Human health might be jeopardized by contact with contaminated drinking or bathing water. Among the most significant dangers is microbe contamination of groundwater owing to sewage outfalls and excessive concentrations of nutrients in marine and coastal waterways due to agricultural runoff.

People have developed significant water-borne diseases as a result of pollution by chemicals and other hazardous substances, which has contributed to unsanitary conditions in surface and underground water systems.

By drinking or bathing in contaminated water we can develop numerous waterborne diseases such as cholera, diarrhea, typhoid, amoebiasis, dysentery, cancer, hepatitis, intestinal worms, skin diseases, lead poisoning, trachoma, ulcers, and respiratory infections.

Over 780 million people do not have access to safe drinking water, and about a third of the world’s population does not have access to adequate sanitation. The ramifications for one’s health are alarming: Every day, almost 2,200 children die as a result of illnesses caused by contaminated water.

Poor water quality can be caused by a variety of factors, including commercial waste and pollution, inaccessibility to effective water treatment and sanitation facilities, and outdated plumbing infrastructure.


Human health is being affected at a very high pace due to these environmental issues that are mainly caused by humans themselves.
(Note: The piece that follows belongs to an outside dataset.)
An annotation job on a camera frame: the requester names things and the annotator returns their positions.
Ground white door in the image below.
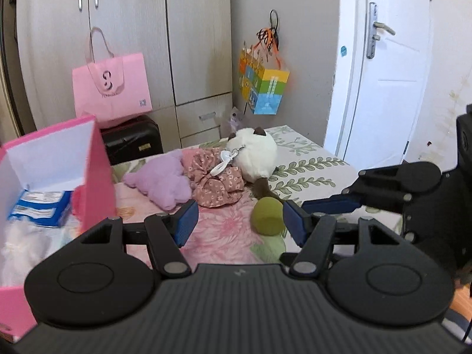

These environmental impacts can be reduced if proper preventative measures are taken and if they are taken, we can have safe and healthy drinking water, proper sanitation facilities, cleaner air, more access to healthy foods, improved population health, and better health equity. Maintaining a good and healthy environment is critical for individuals to live longer and have a better quality of life. Communities can limit their exposure to illness and chemicals that have a damaging effect on the body by improving their environmental health. Environmental health interventions can enhance people’s lives in a variety of ways, but they may have the greatest impact on individuals who are already in poor health. In short, the cleaner our environment is the healthier and more efficient we can become.